Having just released Thoreau and Me, a philosophical musing on climate change, mass-consumerism, eco-accountability, creator Cédric Taling discusses what made him create the book, and his relationship with Walden author Henry David Thoreau.   

Where did the idea for Thoreau and Me come from? 
As a teenager I read Henry David Thoreau's Civil Disobedience, which I really liked. More recently on the radio, I heard a programme about Thoreau and Walden, and the excerpts from Walden struck me as my partner and I were trying to consume less and strive towards a more grounded life at the time. This discussion made me want to tell the story in Thoreau and Me, and to highlight how in the middle of the 19th century Henry David Thoreau was already pointing the finger at over-consumption, over-information, over-capitalisation, and the need for ownership. 
 
Thoreau appears in the book as a spirit of the past, can you talk about this idea? 
In the story Thoreau is a kind of Jiminy Cricket, a conscience that I don't always want to hear. He is the witness of the unreasonable actions of Western civilisation during these last two centuries. In Thoreau and Me he shows how nothing has changed, or rather that our distance from nature is accelerating, whether it is ecological on a planetary scale, or even just in our personal lives. He is by my side every day in the book. 
Have you been to Walden Pond? 
No, a friend went there while I was drawing Thoreau and Me and sent me some pictures. I don’t know… I’m split. I find it a little ridiculous to rebuild the hut a few meters from where it was located, and the statue of Thoreau is just there for tourists in a way. For me it is much more interesting to read his book, the descriptions of the landscapes are magnificent. There is an incredible poetry that goes through his feelings. 

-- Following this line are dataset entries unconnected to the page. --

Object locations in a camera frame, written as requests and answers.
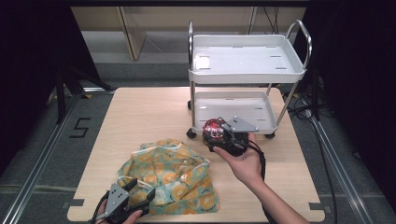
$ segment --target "metal rail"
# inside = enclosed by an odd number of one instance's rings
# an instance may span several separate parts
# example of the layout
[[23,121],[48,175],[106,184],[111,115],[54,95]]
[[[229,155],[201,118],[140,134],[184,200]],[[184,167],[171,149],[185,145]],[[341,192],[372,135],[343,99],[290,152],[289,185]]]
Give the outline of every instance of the metal rail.
[[332,166],[335,176],[337,177],[338,181],[340,182],[340,186],[343,189],[346,198],[348,199],[350,206],[355,214],[356,219],[361,224],[371,224],[374,223],[373,219],[371,218],[368,209],[362,200],[361,196],[359,195],[357,189],[355,188],[352,180],[350,179],[347,170],[345,169],[343,163],[341,163],[337,152],[332,147],[332,143],[328,138],[327,134],[325,133],[320,121],[317,121],[315,117],[311,116],[311,111],[306,110],[305,113],[310,120],[312,121],[315,128],[318,130],[318,135],[320,137],[320,141],[323,144],[323,150],[327,159]]
[[3,220],[3,224],[13,224],[17,223],[21,217],[21,214],[26,207],[32,193],[35,189],[35,185],[42,175],[45,167],[47,166],[48,161],[50,160],[50,155],[52,151],[55,149],[56,144],[59,141],[59,138],[64,130],[64,126],[70,117],[73,108],[78,102],[80,95],[73,95],[71,98],[68,107],[66,108],[66,114],[63,120],[56,124],[55,129],[53,130],[49,141],[45,145],[43,151],[41,152],[40,156],[38,157],[37,161],[35,162],[35,166],[32,169],[31,173],[27,177],[26,181],[24,182],[23,186],[21,187],[20,192],[18,193],[17,198],[14,200],[14,203],[8,208],[7,214],[5,219]]

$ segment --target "beige cabinet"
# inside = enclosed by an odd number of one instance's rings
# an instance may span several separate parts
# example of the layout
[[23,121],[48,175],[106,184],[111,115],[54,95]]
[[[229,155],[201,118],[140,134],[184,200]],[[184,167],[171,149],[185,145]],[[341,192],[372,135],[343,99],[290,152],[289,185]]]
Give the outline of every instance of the beige cabinet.
[[186,31],[236,35],[286,33],[301,20],[303,7],[72,7],[82,31],[123,31],[131,60],[137,60],[148,31]]

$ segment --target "human hand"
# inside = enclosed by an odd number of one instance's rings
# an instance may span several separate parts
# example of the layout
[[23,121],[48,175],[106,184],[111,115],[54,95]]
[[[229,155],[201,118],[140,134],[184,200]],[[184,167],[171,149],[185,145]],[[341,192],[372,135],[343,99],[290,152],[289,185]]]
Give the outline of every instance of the human hand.
[[[98,214],[103,214],[106,211],[106,204],[107,200],[104,200],[98,210]],[[138,218],[142,215],[143,211],[142,210],[137,210],[133,212],[122,224],[134,224]],[[95,224],[107,224],[105,218],[99,218],[95,221]]]
[[[257,143],[256,134],[249,133],[248,140]],[[227,161],[235,177],[245,185],[258,179],[262,180],[260,156],[255,150],[248,148],[247,151],[239,157],[232,156],[220,147],[213,147],[213,150]]]

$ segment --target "white tray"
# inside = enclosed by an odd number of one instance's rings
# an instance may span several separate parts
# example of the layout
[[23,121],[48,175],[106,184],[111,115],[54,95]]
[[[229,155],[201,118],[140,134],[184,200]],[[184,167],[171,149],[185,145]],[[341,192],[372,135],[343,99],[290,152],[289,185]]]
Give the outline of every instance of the white tray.
[[202,134],[205,123],[234,116],[256,126],[257,133],[270,134],[276,130],[276,117],[264,91],[199,91],[195,94],[195,133]]
[[190,81],[202,84],[294,83],[305,69],[283,35],[196,35]]

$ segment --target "finger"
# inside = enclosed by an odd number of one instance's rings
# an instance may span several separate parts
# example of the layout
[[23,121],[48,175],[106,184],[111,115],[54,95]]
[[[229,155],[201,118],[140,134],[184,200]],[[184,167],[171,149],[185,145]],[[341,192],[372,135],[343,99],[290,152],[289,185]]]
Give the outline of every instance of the finger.
[[229,161],[232,157],[230,153],[220,147],[213,147],[213,150],[218,153],[220,157],[222,157],[225,161]]
[[106,210],[106,204],[107,204],[107,199],[105,199],[104,201],[102,201],[102,203],[100,204],[100,207],[98,209],[98,214],[103,214]]
[[137,210],[133,212],[124,222],[123,224],[134,224],[138,218],[142,215],[142,210]]
[[247,139],[248,140],[250,140],[250,141],[252,141],[252,142],[257,142],[257,139],[256,139],[256,134],[255,133],[248,133],[247,134]]

You mentioned that Thoreau and Me is about dealing with the climate crisis, eco accountability and over-consumption, when did these subjects first take root for you? 
I’ve been aware of being a consumer sheep for a long time. I haven’t had television for 20 years, don’t read the press, and cut off all sound when an advertisement is broadcast on the radio or on the internet. Many people have spoken to us about our voluntary servitude, like Etienne de la Boétie, Stéphane Hessel’s Be Indignant, Thoreau’s Walden and Civil Disobedience, and Krishnamurti’s The First and Last Freedom, and many authors have highlighted our lack of individual freedom and our desire to belong to this society by following its dogmas. It's hard to be authentic, and not to be envious. We’ve been taught to be part of the mass, to value and participate in the system when it’s anti-ecological and anti-social. It is an aberration to judge the ‘well-being’ of a country based on its consumption rate, especially when the produce is absolutely useless except perhaps to fill in a lack of love. 
 
What message do you want to convey in Thoreau and Me, what’s the book about? 
It’s about opening our eyes, as we are told bullshit constantly. It’s not a connected plastic gadget that will make us happier, we need to be more loving, closer to each other, less judgmental. Political powers are the guarantors of economic institutions that are ravaging everything. They will not move. I have the impression that the more we change in our habits, in our relationships with others, with nature, the less they move. Political and capitalist structures are static, they absorb the individual and also make them static and subject to automatisms. In Walden, I like it a lot when Thoreau explains that for travelling he walks rather than taking the train, because the time he saves to buy the ticket, he will have already arrived. 
Do you think the climate crisis is something that can be solved at a global level, or do we need to explore ideas like in Walden and Thoreau and Me, and live in a self-sustaining, determined way? 
As I said, I believe that nothing will come from governments. Nothing has ever come from governments except bad things. It is us and our movement towards a more socially and ecologically just world that will make change happen. I believe that if a social revolution imposes a truth instead of the current ‘truth’, it will not change again. I think that yes it would be well to let people explore their projects so that they can live their inner revolution, and this for me is exactly what Thoreau did when he left to build his cabin on the shore of Walden

This is your first graphic novel, what made you decide to create this style of book? 
I needed to produce a drawn object in which I could be as authentic on the subject as I was being graphically and colour-wise. I have been a painter for more than ten years, navigating the throes of the contemporary art market, and I am tired of that industry. In a graphic novel, I have all the time to explore my story, I have fun having fun with drawing and colours. I wanted to share my anxieties, my questions, my contradictions in the face of climate and consumption issues and it was a real pleasure to speak to the “I”, especially since in the case of a drawn self it was a very cheerful and beneficial “I”. 
How did you find the creative experience of making Thoreau and Me? 
When I was little, I wanted to become a comic book writer. I studied for it, but in the end it was easier for me to have a career in painting. I think being a comic book author is the ultimate creative experience though; we are author, director, actor, photographer, we take care of the decor of the light - it's a full adventure. I love to go back in history with the characters wandering around, and it's much less static than painting. I also found that I could break the frame’s boundaries, it takes a long time, but I have time to take the time. It’s great, I find it much more creative and exciting than painting. 
 
Finally then, what are your top tips for living a sustainable life? 
Really I have no advice to give, I am far from being an example. Maybe just to fully embrace the experience and learn from it. I believe that you have to get rid of ideas and advice so that an experience is really lived. And be aware of what is really necessary for yourself and others in a form of happy and just sobriety. 
 
Thoreau and Me is out now.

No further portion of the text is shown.